INTERNATIONAL IMAGE OF FENDI BOUTIQUES
80 Boutiques Worldwide [1997-2002]
LPA Collaborators: Barbara Fragale, Giuseppe Postet, Eva Christine Schenck, Annalisa Bellettati, Elisabetta Biffi
Photo Credits: Matteo Piazza
One of the revolutions in international retail design proposed by Lazzarini Pickering for Fendi’s new boutiques is undoubtedly the openly architectural quality of the interiors. The office’s adventure with Fendi began in 1997 with the design of the brand’s new flagship store in Rome. The displays were not designed as traditional furnishings, but instead as elements that actively participate in the construction of space, becoming architecture. They insinuate their way into the rooms, crossing them and creating a composition of overlaps between volumes, planes and straight lines. They delineate an intimate dialogue between one area and another. Display shelving, counters and tables, up to ten meters in length, interact three-dimensionally with the sales area. They run from one room into another until they come up against the glazing of the exterior walls, the only element that keeps them from running out into the street. The project thus eliminates the classical concept of the shop window, replacing it with a diaphragm that joins rather than separates, an idea that would be borrowed by many other designers. For Lazzarini Pickering “the objective was to create a stunning mediatic effect, in which passers-by and clients come into contact with one another through a play of references between inside and outside”.
Visitors are thus involved in a theatrical mise-en-scène in which they act alongside the objects on display. There are no pre-established routes, nor is the merchandise clearly separated from the client; instead, it is easily accessible, always close at hand. The experience of the brand’s unique and precious products becomes more direct. They can be touched to experience the quality of the materials and worn with simplicity. Articles of clothing are informally presented, offering an image of chaos studied in all of its details.
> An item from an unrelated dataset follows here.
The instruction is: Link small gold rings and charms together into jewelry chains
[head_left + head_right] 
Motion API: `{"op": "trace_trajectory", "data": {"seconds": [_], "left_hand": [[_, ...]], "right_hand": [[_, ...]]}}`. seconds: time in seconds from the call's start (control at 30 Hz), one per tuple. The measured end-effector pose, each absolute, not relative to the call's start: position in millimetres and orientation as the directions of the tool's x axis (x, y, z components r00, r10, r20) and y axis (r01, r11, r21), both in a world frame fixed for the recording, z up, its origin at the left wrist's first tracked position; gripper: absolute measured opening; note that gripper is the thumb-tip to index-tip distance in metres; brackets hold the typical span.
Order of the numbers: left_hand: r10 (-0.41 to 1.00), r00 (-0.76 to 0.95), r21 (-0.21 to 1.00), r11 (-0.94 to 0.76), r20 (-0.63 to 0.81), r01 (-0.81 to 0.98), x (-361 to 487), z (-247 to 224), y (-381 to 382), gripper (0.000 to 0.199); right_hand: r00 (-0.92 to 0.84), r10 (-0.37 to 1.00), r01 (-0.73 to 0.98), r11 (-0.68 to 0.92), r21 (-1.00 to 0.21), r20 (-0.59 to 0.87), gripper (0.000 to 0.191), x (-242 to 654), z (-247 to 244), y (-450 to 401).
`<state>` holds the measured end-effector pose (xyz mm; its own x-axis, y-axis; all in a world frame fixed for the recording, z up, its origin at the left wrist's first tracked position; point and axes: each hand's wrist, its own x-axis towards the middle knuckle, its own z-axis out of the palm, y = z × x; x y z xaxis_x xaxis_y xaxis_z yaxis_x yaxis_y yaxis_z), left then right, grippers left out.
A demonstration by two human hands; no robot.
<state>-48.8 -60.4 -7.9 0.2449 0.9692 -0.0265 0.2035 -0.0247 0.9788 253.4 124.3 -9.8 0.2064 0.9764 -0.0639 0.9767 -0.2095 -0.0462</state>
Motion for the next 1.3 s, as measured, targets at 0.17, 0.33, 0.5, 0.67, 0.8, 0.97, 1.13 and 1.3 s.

Another original element of the project is the choice of the colours used in the sales areas, privileging darker tones and refuting the traditional use of white. The resulting warm and luxurious atmosphere is obtained thanks to an unusual research into materials that emphasises Fendi’s experimental approach: raw steel with blue reflections in the paving and shelving; mica-iron paint finished plaster panels cladding the wall; wengé wood tables. This combination was designed to obtain richly patterned surfaces, with shifting effects under light and shadow, highlighting the accessories designed by the Roman Maison.
The general concept for the aesthetic and functional renewal of Fendi’s showrooms around the globe is flexible and easy to adapt to the various different conditions of the spaces and cities where the brand is present. The project involved 80 international boutiques in France, the United Kingdom, China, Japan and the United States, between 1997 and 2002. Worthy of particular mention are the stores in Paris and London, both from 1999. The Parisian boutique occupies multiple levels: the fulcrum here is the stair, a sculptural element that expands vertically to create multiple connections between rooms and display products. In London, instead, the project exasperates the osmosis between interior and exterior, with the shelving becoming an integral part of the shop windows, adding new lines to the building’s white Portland stone façade.
Each boutique emphasise the architectural use of furniture that has become the signature of the office’s work.